(INPUT DATA Opens)

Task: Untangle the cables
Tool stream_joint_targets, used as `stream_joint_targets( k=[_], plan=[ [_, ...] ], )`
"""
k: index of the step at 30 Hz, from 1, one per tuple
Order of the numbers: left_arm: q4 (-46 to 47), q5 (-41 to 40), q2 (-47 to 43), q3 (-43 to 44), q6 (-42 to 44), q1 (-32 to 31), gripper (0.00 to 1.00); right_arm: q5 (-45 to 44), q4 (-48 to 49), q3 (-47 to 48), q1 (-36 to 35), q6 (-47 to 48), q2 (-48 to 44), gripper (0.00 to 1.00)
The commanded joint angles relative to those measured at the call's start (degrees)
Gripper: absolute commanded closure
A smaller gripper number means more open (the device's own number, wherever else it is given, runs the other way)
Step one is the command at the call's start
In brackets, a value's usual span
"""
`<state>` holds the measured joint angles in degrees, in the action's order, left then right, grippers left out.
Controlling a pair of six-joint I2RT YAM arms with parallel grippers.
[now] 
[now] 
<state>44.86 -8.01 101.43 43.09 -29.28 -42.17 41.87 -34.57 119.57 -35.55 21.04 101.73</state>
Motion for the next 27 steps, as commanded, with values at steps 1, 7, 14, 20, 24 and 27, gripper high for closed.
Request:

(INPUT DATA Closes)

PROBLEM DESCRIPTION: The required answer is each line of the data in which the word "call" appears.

OUTPUT:
The commanded joint angles relative to those measured at the call's start (degrees)
Step one is the command at the call's start

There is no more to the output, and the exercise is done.